Our hero Arnold Schnabel has assumed the corporeal host of “Porter Walker”, a preposterous young poet in Ye Cannot Quench (Houghton Mifflin,1960), a sadly-forgotten Bildungsroman by Gertrude Evans, author of many other unfortunately out-of-print novels, such as A Handful of Infinity, Night Bus to Tallahassee, and He Said His Name Was Gerard.
Let’s rejoin Arnold and his deific friend Josh just as they are about to re-enter a peculiar basement bar called Valhalla, on Greenwich Village’s MacDougal Street, on a hot and rainy night in August of 1957...
(Please click here to read our previous chapter; the morbidly curious may go here to return to the misty beginnings of this Gold View Award™-winning 53-volume memoir.)
“I keep telling myself it’s time to go back and re-read Proust in the original just one more time before I kick the bucket, but all I do is read Arnold Schnabel. I know, I’m crazy.” — Harold Bloom, in The Cape May Star and Wave.
I pulled the door open, and, a gentleman to the end, I waved at Josh to go first, and he did, and I followed him.
Somehow the barroom had gotten yet more crowded, more noisy, even though no one new had entered while Josh and I had been talking outside. Perhaps people had come in from the back room, or from the sub-basement, or from hidden doorways I knew nothing about. I didn’t care. I just wanted to make it to the men’s room before I peed myself.
The small dance floor — or rather, that small space between the booths and the bar in which people were dancing to the juke box music, or not so much dancing as thrashing against one another — presented a packed churning mass of humanity, and within it I could see the dark airborne hair of Carlotta and her face and her almost bare shoulders and the thin straps of her red dress, and the blond hair and the face of Pat in her black dress. They were dancing side by side, and then I could see first Sam Clemens and then those other two guys Walt and Edgar, all of them dancing, if not exactly with the girls, then at least very close to them.

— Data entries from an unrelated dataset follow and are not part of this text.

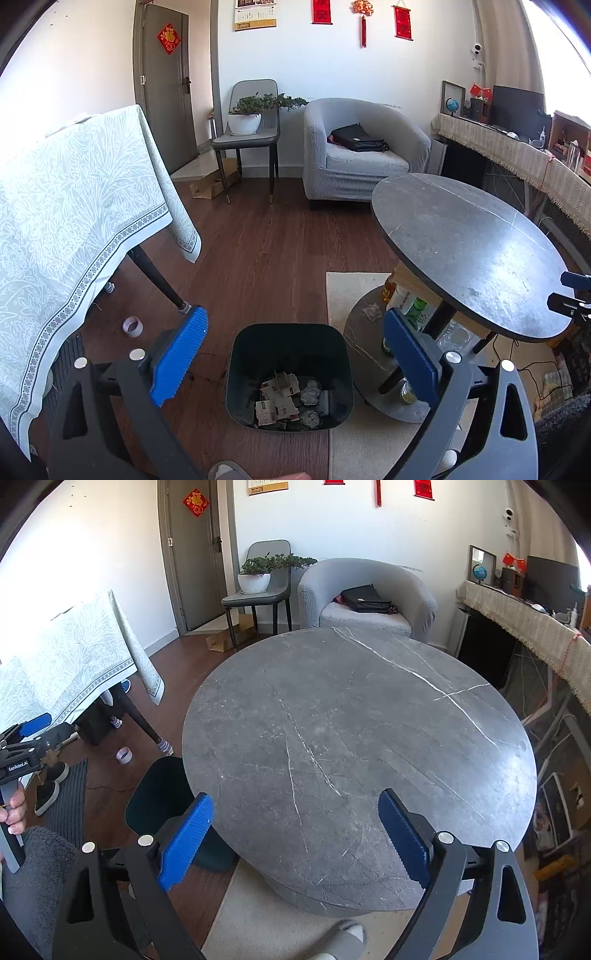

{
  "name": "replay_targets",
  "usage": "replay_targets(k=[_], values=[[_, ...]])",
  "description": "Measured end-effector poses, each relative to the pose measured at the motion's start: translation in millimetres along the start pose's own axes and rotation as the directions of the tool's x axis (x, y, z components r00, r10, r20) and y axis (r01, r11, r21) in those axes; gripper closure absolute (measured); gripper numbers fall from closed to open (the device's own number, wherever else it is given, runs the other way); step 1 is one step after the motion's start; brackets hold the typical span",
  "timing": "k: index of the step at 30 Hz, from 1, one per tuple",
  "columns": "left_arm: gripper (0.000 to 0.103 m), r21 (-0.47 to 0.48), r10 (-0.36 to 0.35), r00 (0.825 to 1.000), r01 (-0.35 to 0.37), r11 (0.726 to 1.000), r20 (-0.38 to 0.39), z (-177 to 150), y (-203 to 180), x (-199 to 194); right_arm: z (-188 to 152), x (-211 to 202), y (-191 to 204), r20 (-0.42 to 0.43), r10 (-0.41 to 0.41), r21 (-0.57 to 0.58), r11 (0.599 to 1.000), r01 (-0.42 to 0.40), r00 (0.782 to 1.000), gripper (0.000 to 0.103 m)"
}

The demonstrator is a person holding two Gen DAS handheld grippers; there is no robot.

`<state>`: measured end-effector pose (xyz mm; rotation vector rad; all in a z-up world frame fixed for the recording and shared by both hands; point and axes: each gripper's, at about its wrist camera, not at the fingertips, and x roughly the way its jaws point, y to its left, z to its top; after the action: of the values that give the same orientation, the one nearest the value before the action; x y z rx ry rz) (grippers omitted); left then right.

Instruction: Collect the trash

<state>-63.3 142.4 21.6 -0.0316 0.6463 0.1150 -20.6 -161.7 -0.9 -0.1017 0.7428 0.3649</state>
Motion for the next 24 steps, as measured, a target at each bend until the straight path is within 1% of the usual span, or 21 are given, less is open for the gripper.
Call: replay_targets(k=[6,12,17,24], values=[[0.005,-0.033,-0.016,1.0,0.015,0.999,-0.027,-0.1,4.5,8.3,0.0,-0.2,3.1,0.011,0.003,-0.01,1.0,-0.003,1.0,0.01],[0.005,-0.005,-0.002,1.0,0.002,1.0,-0.022,-0.5,-2.7,8.7,-0.4,-1.1,3.9,0.014,-0.002,-0.02,1.0,0.003,1.0,0.006],[0.005,-0.027,-0.015,1.0,0.014,1.0,-0.028,-1.2,0.2,9.2,-0.5,0.2,5.6,0.007,-0.007,-0.031,0.999,0.008,1.0,0.005],[0.005,-0.031,-0.023,0.999,0.022,0.999,-0.031,-2.0,0.5,9.9,-1.1,-0.9,4.8,0.01,-0.011,-0.024,1.0,0.011,1.0,0.004]])
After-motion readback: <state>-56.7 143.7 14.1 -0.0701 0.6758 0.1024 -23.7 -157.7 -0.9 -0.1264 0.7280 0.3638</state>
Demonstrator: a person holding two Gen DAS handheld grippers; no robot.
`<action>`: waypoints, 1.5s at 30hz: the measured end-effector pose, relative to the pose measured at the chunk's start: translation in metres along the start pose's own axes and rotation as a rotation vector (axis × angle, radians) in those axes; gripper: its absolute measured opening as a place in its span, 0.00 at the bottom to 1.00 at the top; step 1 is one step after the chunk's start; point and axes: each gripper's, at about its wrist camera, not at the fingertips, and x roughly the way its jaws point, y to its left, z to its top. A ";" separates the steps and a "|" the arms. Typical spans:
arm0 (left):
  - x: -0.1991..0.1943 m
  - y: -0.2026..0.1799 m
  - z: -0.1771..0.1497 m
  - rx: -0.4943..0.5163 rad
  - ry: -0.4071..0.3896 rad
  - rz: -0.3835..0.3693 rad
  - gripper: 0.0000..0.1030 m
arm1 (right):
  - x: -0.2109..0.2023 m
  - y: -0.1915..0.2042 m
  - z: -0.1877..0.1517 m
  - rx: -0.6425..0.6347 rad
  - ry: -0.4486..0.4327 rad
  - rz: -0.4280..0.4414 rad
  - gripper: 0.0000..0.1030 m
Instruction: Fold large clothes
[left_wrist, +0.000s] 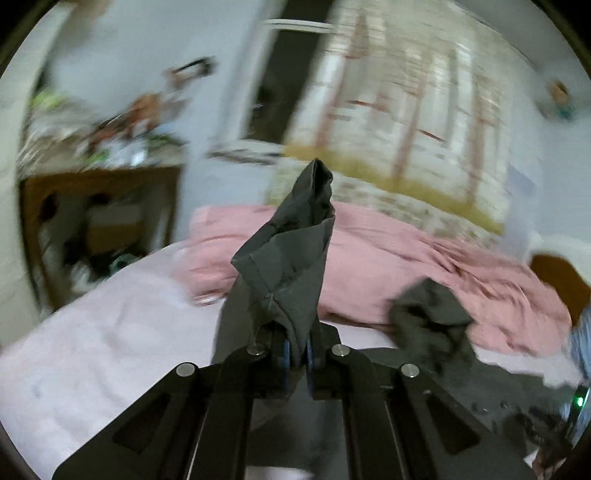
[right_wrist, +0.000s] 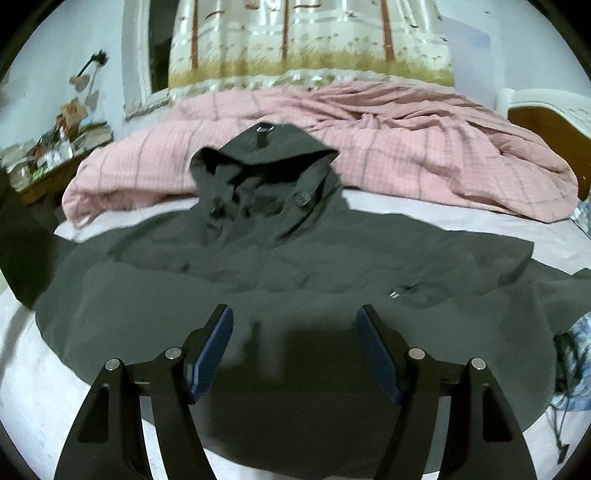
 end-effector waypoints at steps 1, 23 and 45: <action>0.002 -0.032 0.002 0.036 0.000 -0.024 0.05 | -0.006 -0.008 0.005 0.017 -0.017 -0.004 0.69; 0.082 -0.293 -0.170 0.135 0.471 -0.399 0.15 | -0.053 -0.159 0.034 0.297 -0.138 -0.138 0.69; 0.084 -0.131 -0.153 -0.007 0.305 -0.050 0.68 | 0.055 -0.042 -0.013 0.187 0.224 0.365 0.49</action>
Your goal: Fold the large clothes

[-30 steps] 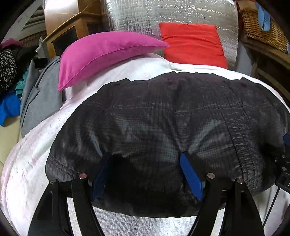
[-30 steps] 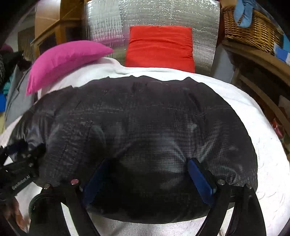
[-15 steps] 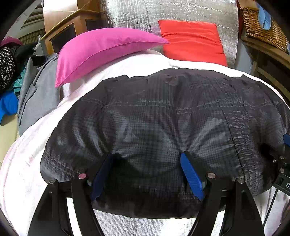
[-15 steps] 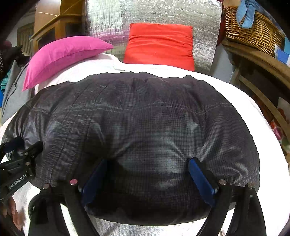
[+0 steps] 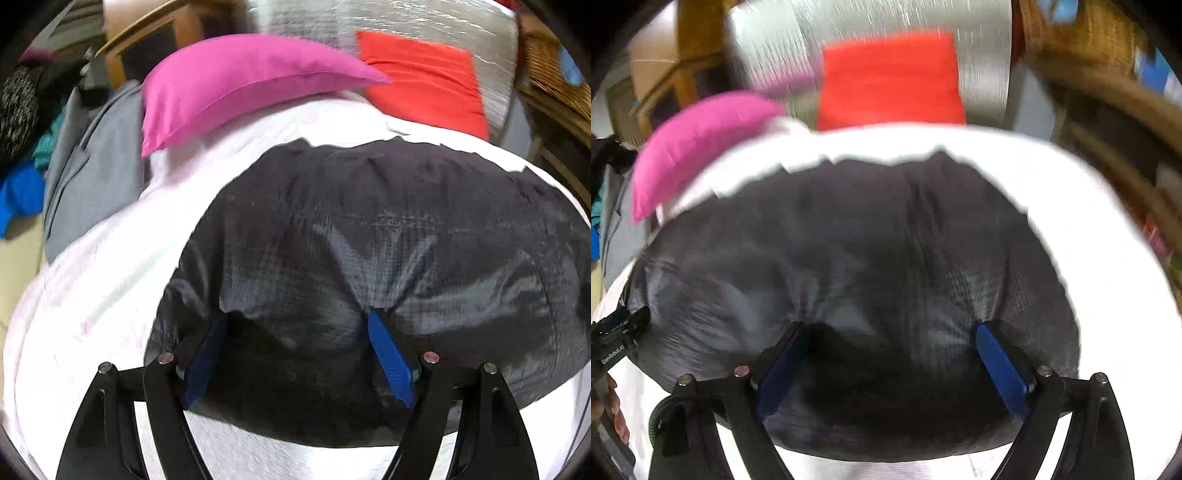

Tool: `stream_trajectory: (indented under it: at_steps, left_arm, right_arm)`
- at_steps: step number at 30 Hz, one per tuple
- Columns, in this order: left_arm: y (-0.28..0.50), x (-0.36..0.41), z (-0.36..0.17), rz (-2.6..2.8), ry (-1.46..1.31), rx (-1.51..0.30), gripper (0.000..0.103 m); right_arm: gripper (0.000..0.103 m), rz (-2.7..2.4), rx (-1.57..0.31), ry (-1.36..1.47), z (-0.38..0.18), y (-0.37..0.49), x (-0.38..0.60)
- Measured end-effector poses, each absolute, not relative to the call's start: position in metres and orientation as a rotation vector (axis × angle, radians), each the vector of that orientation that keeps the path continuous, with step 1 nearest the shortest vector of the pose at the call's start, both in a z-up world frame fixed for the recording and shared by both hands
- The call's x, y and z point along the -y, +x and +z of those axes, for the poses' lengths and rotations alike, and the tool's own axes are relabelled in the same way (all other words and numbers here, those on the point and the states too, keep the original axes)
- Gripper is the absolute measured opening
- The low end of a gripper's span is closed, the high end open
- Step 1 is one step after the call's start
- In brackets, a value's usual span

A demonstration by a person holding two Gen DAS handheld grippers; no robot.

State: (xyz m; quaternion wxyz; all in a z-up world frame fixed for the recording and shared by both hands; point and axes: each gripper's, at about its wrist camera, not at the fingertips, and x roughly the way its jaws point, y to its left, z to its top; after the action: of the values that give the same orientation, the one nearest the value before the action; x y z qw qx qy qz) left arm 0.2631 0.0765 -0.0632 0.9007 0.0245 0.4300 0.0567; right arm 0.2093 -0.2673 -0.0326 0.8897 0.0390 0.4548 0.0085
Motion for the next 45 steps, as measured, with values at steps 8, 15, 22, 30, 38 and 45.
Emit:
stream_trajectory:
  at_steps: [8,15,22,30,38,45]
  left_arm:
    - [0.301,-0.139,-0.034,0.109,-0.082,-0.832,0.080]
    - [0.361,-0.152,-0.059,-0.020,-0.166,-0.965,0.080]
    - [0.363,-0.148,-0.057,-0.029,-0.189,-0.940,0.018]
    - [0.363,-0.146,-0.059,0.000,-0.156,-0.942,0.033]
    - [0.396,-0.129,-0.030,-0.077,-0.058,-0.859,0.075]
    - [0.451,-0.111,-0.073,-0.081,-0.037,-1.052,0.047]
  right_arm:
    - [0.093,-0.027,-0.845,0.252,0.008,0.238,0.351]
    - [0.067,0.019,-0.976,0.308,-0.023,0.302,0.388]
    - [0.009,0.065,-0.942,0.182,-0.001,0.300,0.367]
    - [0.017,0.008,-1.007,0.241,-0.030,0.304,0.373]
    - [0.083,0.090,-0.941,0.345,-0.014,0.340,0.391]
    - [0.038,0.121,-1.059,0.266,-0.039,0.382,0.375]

And finally — although I knew who Sam Clemens was, because he had told me — it dawned on me who this Walt and Edgar were, somehow I hadn’t quite put it together when I had been here earlier this same night which felt to me like approximately twenty-seven months ago — the bearded grey-haired guy was none other than Walt Whitman, the poet they named the bridge after, and the other dark-haired guy with a moustache was the famous poet and author Edgar Allan Poe. I must admit here that I was not familiar with the work of either of them, because even though I am addicted to writing bad poems myself, I find the reading of poetry, even my own, especially my own, to be well-nigh intolerable. I know that Poe wrote short stories also, but the few I had attempted to read struck me as just as boring as the few of his poems I had glanced at, although I did enjoy that movie The Raven with Vincent Price and Peter Lorre, which I saw at the Fern Rock shortly after my release from Byberry.
Thurgood and that fat guy Henry were standing with their drinks at the end of the bar right near the entrance.
Henry. Henry James was it? Yes, and now I got it, finally, another one of those famous dead authors I had never really read, although I did get through a few pages of The Turn of the Screw one time in the army because it was available in one of those free Armed Services Editions paperbacks and the other guys had already grabbed up all the good ones about guys trapped in webs of passion and betrayal and violence. I had thought this Turn of the Screw book wouldn’t be so bad because at least it was short, but I was wrong.
All these thoughts passed through my brain in a matter of perhaps two seconds, during which Thurgood and Henry James saw me and Josh and descended on us.
“Porter,” said Thurgood, “you simply must try some of Henry’s private stock fine malt whisky!”
“Where have you two been all this time?” said Henry. He pronounced “been” bean, even though I think he was American, but what do I know, that’s the way Fred Astaire and Bette Davis used to talk in old movies, so maybe it was just an old-fashioned way of talking. Or maybe it was pretentious. I didn’t really care either way, I had to go to the bathroom.
Then things got very complicated. All of a sudden there was a shrieking, a dual shrieking over the shrieking of the jukebox music, which, if memory serves, was “Good Golly, Miss Molly", and Carlotta and Pat were pushing and elbowing their way ruthlessly through the crowd toward us, with Sam and Walt and Edgar in their wake.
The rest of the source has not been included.